═══ Supplied material ═══

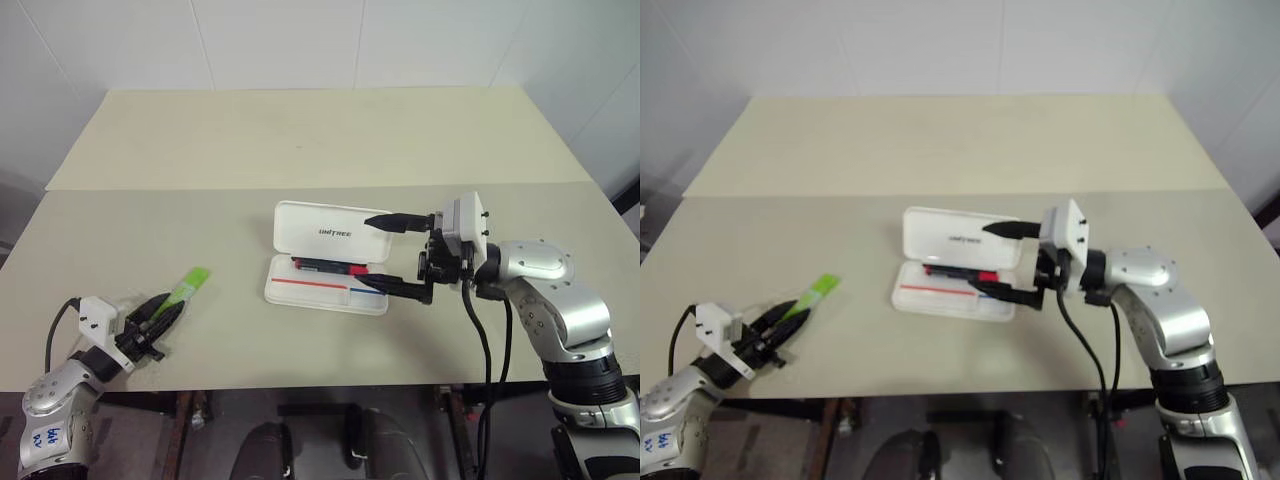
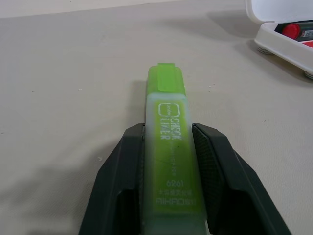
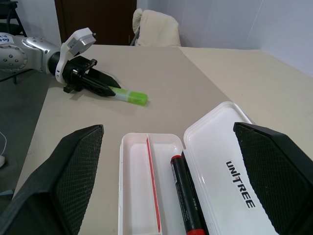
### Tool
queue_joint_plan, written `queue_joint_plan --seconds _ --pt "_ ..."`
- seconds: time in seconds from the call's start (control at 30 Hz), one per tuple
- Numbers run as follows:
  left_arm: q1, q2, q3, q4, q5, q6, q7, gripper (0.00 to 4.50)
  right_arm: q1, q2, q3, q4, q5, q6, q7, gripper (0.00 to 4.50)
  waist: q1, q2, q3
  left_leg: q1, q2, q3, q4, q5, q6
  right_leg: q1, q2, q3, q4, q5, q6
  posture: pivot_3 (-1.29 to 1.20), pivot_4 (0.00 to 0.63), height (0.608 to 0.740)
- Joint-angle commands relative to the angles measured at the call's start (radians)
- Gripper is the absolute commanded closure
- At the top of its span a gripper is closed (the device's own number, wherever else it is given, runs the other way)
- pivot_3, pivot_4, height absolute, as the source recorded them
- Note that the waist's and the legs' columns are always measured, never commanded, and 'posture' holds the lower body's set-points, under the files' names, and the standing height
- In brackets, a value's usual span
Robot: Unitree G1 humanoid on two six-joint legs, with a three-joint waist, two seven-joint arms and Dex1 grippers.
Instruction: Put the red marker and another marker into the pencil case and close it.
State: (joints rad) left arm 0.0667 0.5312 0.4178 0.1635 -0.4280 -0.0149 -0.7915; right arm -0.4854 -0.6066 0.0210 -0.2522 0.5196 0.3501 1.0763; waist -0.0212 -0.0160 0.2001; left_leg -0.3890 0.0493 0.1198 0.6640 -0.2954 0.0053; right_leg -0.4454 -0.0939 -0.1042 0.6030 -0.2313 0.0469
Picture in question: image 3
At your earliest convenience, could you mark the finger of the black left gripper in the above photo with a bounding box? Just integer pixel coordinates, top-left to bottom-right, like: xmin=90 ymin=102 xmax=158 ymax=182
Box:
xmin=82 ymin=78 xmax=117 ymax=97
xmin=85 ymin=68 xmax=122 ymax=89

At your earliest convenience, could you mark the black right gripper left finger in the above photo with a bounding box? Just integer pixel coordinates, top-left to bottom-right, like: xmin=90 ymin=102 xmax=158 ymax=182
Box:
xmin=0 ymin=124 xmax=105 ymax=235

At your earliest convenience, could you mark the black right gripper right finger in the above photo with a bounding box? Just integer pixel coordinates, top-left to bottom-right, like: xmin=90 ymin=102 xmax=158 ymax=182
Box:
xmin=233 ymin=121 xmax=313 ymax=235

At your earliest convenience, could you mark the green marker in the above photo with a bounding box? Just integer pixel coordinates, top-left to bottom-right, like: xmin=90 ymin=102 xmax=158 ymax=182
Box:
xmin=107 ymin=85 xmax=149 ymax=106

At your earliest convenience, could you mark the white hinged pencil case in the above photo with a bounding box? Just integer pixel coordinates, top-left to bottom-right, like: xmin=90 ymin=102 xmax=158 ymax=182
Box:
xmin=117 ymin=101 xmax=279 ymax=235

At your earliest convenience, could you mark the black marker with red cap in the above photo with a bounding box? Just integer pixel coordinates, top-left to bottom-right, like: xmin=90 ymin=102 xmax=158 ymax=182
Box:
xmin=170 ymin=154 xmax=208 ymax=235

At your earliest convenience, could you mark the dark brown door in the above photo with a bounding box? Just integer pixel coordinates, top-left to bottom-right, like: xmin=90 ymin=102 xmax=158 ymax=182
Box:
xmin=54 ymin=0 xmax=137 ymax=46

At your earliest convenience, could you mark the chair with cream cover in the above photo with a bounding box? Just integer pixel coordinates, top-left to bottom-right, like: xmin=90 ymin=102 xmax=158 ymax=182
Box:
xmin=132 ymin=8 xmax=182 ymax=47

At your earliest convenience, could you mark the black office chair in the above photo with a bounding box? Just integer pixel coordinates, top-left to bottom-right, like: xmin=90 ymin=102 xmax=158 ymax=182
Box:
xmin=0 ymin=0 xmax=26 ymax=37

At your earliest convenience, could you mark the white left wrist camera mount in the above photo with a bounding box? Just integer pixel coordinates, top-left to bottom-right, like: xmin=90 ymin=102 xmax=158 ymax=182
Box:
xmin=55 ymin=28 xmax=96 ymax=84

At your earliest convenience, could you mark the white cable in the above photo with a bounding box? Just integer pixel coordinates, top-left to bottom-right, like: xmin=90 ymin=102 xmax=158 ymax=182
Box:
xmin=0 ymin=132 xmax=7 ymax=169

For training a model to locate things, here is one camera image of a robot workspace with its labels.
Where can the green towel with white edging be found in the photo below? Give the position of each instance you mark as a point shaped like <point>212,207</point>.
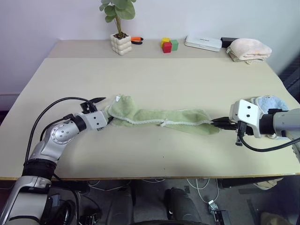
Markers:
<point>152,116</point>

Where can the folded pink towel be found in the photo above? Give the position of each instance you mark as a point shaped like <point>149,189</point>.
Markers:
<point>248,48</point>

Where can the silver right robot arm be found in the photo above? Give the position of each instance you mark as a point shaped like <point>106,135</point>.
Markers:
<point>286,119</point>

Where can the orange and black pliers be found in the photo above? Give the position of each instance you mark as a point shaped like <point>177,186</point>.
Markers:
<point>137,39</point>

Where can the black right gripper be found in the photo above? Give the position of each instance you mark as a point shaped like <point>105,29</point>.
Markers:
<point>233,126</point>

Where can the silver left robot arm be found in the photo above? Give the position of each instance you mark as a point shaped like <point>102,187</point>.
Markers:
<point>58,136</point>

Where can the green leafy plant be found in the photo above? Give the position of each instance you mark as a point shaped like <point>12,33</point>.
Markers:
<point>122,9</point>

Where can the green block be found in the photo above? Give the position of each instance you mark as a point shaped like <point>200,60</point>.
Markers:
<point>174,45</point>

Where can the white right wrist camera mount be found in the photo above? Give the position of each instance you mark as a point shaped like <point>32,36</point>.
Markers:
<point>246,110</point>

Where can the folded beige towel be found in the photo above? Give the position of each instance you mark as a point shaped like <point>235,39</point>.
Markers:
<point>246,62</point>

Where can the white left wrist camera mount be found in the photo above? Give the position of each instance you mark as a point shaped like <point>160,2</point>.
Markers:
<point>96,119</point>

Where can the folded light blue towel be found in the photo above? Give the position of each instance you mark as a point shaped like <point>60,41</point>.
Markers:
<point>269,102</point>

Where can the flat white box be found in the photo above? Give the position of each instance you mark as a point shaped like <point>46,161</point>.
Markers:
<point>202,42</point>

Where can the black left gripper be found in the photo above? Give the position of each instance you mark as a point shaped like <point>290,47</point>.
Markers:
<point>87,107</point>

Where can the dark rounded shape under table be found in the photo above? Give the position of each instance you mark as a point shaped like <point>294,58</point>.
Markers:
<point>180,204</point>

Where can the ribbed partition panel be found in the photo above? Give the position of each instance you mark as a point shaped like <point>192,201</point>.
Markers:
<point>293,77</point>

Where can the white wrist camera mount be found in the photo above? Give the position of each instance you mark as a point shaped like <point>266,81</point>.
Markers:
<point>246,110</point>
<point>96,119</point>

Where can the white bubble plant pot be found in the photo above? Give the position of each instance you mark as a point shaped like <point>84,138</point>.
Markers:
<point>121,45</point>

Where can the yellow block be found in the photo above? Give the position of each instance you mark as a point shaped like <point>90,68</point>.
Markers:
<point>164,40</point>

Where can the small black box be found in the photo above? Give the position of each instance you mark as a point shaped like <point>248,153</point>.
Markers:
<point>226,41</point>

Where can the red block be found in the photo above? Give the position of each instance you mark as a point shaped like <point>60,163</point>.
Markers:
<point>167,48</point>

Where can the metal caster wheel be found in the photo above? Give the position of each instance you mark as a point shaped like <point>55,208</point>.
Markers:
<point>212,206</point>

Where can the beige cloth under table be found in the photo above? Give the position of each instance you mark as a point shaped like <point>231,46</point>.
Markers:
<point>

═══

* [Task details]
Nothing but the pictures should be left out when the listing is repeated exactly.

* [Solved problem]
### Tool
queue_joint_plan, written `queue_joint_plan --seconds _ --pt "_ ..."`
- seconds: time in seconds from the call's start (control at 30 Hz), one per tuple
- Numbers run as follows:
  left_arm: q1, q2, q3, q4, q5, q6, q7, gripper (0.00 to 4.50)
  right_arm: q1, q2, q3, q4, q5, q6, q7, gripper (0.00 to 4.50)
  waist: q1, q2, q3
  left_leg: q1, q2, q3, q4, q5, q6
  right_leg: q1, q2, q3, q4, q5, q6
  posture: pivot_3 (-1.29 to 1.20), pivot_4 (0.00 to 0.63), height (0.608 to 0.740)
- Joint-angle commands relative to the angles measured at the call's start (radians)
- Gripper is the absolute commanded closure
- At the top of its span a gripper is closed (the device's own number, wherever else it is given, runs the other way)
- pivot_3, pivot_4, height absolute, as the source recorded them
- Note that the waist's and the legs' columns are always measured, never commanded, and 'posture' holds the lower body's set-points, under the files' names, and the standing height
- In brackets, a value's usual span
Robot: Unitree G1 humanoid on two six-joint legs, with a three-joint waist, two seven-joint arms and Dex1 grippers.
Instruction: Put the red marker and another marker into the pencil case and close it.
State: (joints rad) left arm 0.0667 0.5312 0.4178 0.1635 -0.4280 -0.0149 -0.7915; right arm -0.4854 -0.6066 0.0210 -0.2522 0.5196 0.3501 1.0763; waist -0.0212 -0.0160 0.2001; left_leg -0.3890 0.0493 0.1198 0.6640 -0.2954 0.0053; right_leg -0.4454 -0.0939 -0.1042 0.6030 -0.2313 0.0469
Picture in question: image 3
At your earliest convenience, could you mark the finger of the black left gripper in the above photo with a bounding box? Just integer pixel coordinates, top-left to bottom-right, like: xmin=90 ymin=102 xmax=158 ymax=182
Box:
xmin=82 ymin=78 xmax=117 ymax=97
xmin=85 ymin=68 xmax=122 ymax=89

At your earliest convenience, could you mark the black right gripper left finger in the above photo with a bounding box? Just integer pixel coordinates, top-left to bottom-right, like: xmin=90 ymin=102 xmax=158 ymax=182
Box:
xmin=0 ymin=124 xmax=105 ymax=235

At your earliest convenience, could you mark the black right gripper right finger in the above photo with a bounding box? Just integer pixel coordinates, top-left to bottom-right, like: xmin=90 ymin=102 xmax=158 ymax=182
Box:
xmin=233 ymin=121 xmax=313 ymax=235

At your earliest convenience, could you mark the green marker in the above photo with a bounding box? Just integer pixel coordinates, top-left to bottom-right, like: xmin=90 ymin=102 xmax=158 ymax=182
Box:
xmin=107 ymin=85 xmax=149 ymax=106

At your earliest convenience, could you mark the white hinged pencil case in the above photo with a bounding box? Just integer pixel coordinates, top-left to bottom-right, like: xmin=90 ymin=102 xmax=158 ymax=182
Box:
xmin=117 ymin=101 xmax=279 ymax=235

At your earliest convenience, could you mark the black marker with red cap in the above photo with a bounding box? Just integer pixel coordinates, top-left to bottom-right, like: xmin=90 ymin=102 xmax=158 ymax=182
Box:
xmin=170 ymin=154 xmax=208 ymax=235

At your earliest convenience, could you mark the dark brown door in the above photo with a bounding box? Just integer pixel coordinates, top-left to bottom-right, like: xmin=90 ymin=102 xmax=158 ymax=182
Box:
xmin=54 ymin=0 xmax=137 ymax=46

At your earliest convenience, could you mark the chair with cream cover in the above photo with a bounding box? Just integer pixel coordinates, top-left to bottom-right, like: xmin=90 ymin=102 xmax=158 ymax=182
Box:
xmin=132 ymin=8 xmax=182 ymax=47

At your earliest convenience, could you mark the black office chair in the above photo with a bounding box? Just integer pixel coordinates, top-left to bottom-right, like: xmin=90 ymin=102 xmax=158 ymax=182
Box:
xmin=0 ymin=0 xmax=26 ymax=37

At your earliest convenience, could you mark the white left wrist camera mount in the above photo with a bounding box? Just integer pixel coordinates, top-left to bottom-right, like: xmin=90 ymin=102 xmax=158 ymax=182
Box:
xmin=55 ymin=28 xmax=96 ymax=84

At your earliest convenience, could you mark the white cable in the above photo with a bounding box? Just integer pixel coordinates, top-left to bottom-right, like: xmin=90 ymin=102 xmax=158 ymax=182
Box:
xmin=0 ymin=132 xmax=7 ymax=169

For training a model to locate things, here is one camera image of a robot workspace with its labels.
Where can the green towel with white edging be found in the photo below? Give the position of each instance you mark as a point shaped like <point>212,207</point>.
Markers:
<point>152,116</point>

Where can the folded pink towel be found in the photo above? Give the position of each instance you mark as a point shaped like <point>149,189</point>.
Markers:
<point>248,48</point>

Where can the silver right robot arm be found in the photo above? Give the position of each instance you mark as a point shaped like <point>106,135</point>.
Markers:
<point>286,119</point>

Where can the orange and black pliers be found in the photo above? Give the position of each instance you mark as a point shaped like <point>177,186</point>.
Markers:
<point>137,39</point>

Where can the black right gripper be found in the photo above? Give the position of each instance you mark as a point shaped like <point>105,29</point>.
Markers:
<point>233,126</point>

Where can the silver left robot arm be found in the photo above? Give the position of each instance you mark as a point shaped like <point>102,187</point>.
Markers:
<point>58,136</point>

Where can the green leafy plant be found in the photo above? Give the position of each instance you mark as a point shaped like <point>12,33</point>.
Markers:
<point>122,9</point>

Where can the green block be found in the photo above? Give the position of each instance you mark as a point shaped like <point>200,60</point>.
Markers:
<point>174,45</point>

Where can the white right wrist camera mount be found in the photo above? Give the position of each instance you mark as a point shaped like <point>32,36</point>.
Markers:
<point>246,110</point>

Where can the folded beige towel be found in the photo above? Give the position of each instance you mark as a point shaped like <point>235,39</point>.
Markers:
<point>246,62</point>

Where can the white left wrist camera mount be found in the photo above? Give the position of each instance you mark as a point shaped like <point>160,2</point>.
Markers:
<point>96,119</point>

Where can the folded light blue towel be found in the photo above? Give the position of each instance you mark as a point shaped like <point>60,41</point>.
Markers:
<point>269,102</point>

Where can the flat white box be found in the photo above? Give the position of each instance you mark as a point shaped like <point>46,161</point>.
Markers:
<point>202,42</point>

Where can the black left gripper be found in the photo above? Give the position of each instance you mark as a point shaped like <point>290,47</point>.
Markers:
<point>87,107</point>

Where can the dark rounded shape under table be found in the photo above? Give the position of each instance you mark as a point shaped like <point>294,58</point>.
Markers:
<point>180,204</point>

Where can the ribbed partition panel be found in the photo above? Give the position of each instance you mark as a point shaped like <point>192,201</point>.
Markers:
<point>293,77</point>

Where can the white wrist camera mount be found in the photo above? Give the position of each instance you mark as a point shaped like <point>266,81</point>.
Markers:
<point>246,110</point>
<point>96,119</point>

Where can the white bubble plant pot be found in the photo above? Give the position of each instance you mark as a point shaped like <point>84,138</point>.
Markers:
<point>121,45</point>

Where can the yellow block be found in the photo above? Give the position of each instance you mark as a point shaped like <point>90,68</point>.
Markers:
<point>164,40</point>

Where can the small black box be found in the photo above? Give the position of each instance you mark as a point shaped like <point>248,153</point>.
Markers:
<point>226,41</point>

Where can the red block be found in the photo above? Give the position of each instance you mark as a point shaped like <point>60,163</point>.
Markers:
<point>167,48</point>

Where can the metal caster wheel be found in the photo above? Give the position of each instance you mark as a point shaped like <point>55,208</point>.
Markers:
<point>212,206</point>

Where can the beige cloth under table be found in the photo above? Give the position of each instance you mark as a point shaped like <point>231,46</point>.
Markers:
<point>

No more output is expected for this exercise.